→ Directions
Would you please output, word for word, the span of the listing below that opens on the line containing "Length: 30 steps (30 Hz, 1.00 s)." and closes on the line containing "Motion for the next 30"? Include both ends and nothing more.

%%

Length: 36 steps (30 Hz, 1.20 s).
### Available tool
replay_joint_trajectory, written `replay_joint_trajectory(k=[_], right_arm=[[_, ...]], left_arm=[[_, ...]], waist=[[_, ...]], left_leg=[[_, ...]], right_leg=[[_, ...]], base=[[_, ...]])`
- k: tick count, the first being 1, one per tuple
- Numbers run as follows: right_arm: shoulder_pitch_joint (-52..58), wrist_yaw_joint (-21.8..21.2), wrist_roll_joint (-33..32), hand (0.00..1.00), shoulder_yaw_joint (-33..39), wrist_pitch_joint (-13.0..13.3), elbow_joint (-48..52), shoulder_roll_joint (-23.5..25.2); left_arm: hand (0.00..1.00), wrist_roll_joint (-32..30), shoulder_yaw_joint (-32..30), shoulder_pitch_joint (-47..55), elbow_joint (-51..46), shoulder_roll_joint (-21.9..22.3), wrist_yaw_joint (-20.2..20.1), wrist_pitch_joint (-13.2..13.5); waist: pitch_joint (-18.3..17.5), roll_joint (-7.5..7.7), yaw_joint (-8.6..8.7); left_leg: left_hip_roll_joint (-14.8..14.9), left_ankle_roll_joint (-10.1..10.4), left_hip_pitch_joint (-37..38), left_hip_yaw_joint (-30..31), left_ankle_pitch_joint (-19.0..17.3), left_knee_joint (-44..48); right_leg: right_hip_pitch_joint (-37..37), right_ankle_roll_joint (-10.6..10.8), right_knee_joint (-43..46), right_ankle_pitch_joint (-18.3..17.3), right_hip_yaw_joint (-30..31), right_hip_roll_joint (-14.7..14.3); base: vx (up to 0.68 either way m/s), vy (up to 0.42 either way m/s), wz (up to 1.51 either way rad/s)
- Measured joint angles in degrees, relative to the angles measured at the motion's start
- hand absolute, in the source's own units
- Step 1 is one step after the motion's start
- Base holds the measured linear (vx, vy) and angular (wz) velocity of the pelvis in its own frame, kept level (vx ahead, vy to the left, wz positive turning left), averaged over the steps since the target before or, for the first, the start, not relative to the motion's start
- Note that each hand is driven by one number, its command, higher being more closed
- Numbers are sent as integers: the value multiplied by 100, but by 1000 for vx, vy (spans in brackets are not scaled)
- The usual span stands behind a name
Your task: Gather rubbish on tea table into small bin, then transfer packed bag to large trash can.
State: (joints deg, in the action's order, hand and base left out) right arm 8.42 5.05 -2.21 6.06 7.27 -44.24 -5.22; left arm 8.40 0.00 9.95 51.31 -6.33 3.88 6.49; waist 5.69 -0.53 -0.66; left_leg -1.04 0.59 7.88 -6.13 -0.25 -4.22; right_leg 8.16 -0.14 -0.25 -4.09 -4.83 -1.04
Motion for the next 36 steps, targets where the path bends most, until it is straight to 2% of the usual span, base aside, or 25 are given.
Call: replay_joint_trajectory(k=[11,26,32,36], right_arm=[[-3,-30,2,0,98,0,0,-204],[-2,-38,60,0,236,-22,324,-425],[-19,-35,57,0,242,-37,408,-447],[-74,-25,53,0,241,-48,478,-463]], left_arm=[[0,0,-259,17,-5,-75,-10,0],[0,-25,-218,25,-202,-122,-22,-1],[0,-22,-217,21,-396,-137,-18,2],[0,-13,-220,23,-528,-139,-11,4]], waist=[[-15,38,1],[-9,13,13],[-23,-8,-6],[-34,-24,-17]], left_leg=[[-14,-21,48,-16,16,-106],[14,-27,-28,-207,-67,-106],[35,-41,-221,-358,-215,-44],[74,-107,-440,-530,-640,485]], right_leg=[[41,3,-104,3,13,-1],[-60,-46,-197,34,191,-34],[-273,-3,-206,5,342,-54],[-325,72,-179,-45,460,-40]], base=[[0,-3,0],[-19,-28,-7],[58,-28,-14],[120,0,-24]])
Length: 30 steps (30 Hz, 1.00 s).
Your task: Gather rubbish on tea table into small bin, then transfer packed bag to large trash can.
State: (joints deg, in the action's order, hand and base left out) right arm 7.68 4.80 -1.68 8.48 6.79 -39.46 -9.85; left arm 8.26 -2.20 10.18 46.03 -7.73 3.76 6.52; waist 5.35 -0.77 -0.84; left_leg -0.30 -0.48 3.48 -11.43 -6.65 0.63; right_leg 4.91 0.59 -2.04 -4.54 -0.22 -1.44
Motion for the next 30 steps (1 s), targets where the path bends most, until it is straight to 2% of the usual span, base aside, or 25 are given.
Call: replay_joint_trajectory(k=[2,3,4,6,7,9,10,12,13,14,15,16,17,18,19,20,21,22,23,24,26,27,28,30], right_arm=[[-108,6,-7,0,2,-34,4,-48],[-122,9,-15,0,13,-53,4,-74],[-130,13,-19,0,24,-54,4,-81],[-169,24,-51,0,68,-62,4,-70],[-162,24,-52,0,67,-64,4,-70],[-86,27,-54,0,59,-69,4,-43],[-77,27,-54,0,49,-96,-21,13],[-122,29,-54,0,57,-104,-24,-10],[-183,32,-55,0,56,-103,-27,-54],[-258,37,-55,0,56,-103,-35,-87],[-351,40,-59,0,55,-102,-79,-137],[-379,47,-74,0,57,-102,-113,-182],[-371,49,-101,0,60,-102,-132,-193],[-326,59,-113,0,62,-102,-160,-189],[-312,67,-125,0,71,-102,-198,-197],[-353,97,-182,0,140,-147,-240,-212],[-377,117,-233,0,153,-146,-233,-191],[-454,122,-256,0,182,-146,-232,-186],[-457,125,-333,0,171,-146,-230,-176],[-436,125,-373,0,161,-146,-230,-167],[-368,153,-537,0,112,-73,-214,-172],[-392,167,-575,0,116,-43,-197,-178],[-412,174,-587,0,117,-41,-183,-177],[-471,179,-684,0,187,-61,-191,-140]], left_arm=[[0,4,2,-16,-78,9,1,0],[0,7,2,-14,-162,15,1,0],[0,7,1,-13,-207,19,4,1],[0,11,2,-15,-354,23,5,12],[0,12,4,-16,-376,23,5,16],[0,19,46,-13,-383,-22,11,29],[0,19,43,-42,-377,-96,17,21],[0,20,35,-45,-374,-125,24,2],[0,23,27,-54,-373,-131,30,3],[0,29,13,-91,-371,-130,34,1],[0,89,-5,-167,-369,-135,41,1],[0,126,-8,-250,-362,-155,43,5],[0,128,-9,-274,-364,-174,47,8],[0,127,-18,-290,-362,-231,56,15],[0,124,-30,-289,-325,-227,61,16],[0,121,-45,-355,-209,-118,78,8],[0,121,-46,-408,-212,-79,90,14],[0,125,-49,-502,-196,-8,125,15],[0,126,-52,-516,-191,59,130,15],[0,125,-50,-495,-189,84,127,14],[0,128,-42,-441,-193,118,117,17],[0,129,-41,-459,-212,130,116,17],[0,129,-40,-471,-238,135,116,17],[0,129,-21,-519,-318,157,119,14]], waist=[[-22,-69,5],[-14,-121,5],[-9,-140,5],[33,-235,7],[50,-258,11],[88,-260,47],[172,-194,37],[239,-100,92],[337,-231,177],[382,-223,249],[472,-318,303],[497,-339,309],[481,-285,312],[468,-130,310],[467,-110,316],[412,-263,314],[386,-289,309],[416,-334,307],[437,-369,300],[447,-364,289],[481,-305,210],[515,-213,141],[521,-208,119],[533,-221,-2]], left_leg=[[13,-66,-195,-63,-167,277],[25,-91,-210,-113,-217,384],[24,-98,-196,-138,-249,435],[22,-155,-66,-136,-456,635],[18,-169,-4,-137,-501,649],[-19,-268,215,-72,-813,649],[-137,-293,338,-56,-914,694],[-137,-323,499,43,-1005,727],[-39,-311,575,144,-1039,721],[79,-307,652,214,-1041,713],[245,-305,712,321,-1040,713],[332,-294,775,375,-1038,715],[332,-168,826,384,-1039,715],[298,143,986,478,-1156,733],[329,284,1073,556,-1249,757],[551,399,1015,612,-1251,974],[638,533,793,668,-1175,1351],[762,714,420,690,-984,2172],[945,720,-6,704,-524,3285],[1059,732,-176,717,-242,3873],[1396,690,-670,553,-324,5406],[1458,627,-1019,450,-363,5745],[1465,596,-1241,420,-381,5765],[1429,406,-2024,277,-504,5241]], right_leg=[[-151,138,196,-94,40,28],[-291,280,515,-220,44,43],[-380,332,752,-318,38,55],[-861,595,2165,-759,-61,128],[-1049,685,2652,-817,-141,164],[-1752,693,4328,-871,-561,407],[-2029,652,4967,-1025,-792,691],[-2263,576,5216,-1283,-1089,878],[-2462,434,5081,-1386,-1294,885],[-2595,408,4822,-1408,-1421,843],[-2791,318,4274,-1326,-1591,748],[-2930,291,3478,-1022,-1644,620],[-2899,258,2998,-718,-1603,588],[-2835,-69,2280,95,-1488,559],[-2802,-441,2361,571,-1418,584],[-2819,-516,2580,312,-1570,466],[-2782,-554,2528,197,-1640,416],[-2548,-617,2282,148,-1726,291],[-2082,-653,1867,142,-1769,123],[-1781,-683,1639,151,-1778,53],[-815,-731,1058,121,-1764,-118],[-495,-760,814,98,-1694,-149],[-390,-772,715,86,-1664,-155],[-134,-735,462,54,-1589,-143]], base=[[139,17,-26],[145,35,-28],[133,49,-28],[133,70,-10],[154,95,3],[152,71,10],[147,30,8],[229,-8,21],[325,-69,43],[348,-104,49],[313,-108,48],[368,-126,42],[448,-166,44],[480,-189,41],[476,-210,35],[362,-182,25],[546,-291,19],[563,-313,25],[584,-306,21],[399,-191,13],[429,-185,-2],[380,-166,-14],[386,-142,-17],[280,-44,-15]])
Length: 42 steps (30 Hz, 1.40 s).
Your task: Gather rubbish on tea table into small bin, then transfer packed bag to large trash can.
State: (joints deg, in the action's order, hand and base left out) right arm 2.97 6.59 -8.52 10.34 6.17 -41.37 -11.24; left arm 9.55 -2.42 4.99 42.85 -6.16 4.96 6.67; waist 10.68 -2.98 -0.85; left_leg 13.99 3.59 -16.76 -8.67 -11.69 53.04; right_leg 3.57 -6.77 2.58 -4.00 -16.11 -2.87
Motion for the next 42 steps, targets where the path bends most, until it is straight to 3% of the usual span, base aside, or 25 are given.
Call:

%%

→ Output of the task
Length: 30 steps (30 Hz, 1.00 s).
Your task: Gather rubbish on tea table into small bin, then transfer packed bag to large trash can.
State: (joints deg, in the action's order, hand and base left out) right arm 7.68 4.80 -1.68 8.48 6.79 -39.46 -9.85; left arm 8.26 -2.20 10.18 46.03 -7.73 3.76 6.52; waist 5.35 -0.77 -0.84; left_leg -0.30 -0.48 3.48 -11.43 -6.65 0.63; right_leg 4.91 0.59 -2.04 -4.54 -0.22 -1.44
Motion for the next 30 steps (1 s), targets where the path bends most, until it is straight to 2% of the usual span, base aside, or 25 are given.

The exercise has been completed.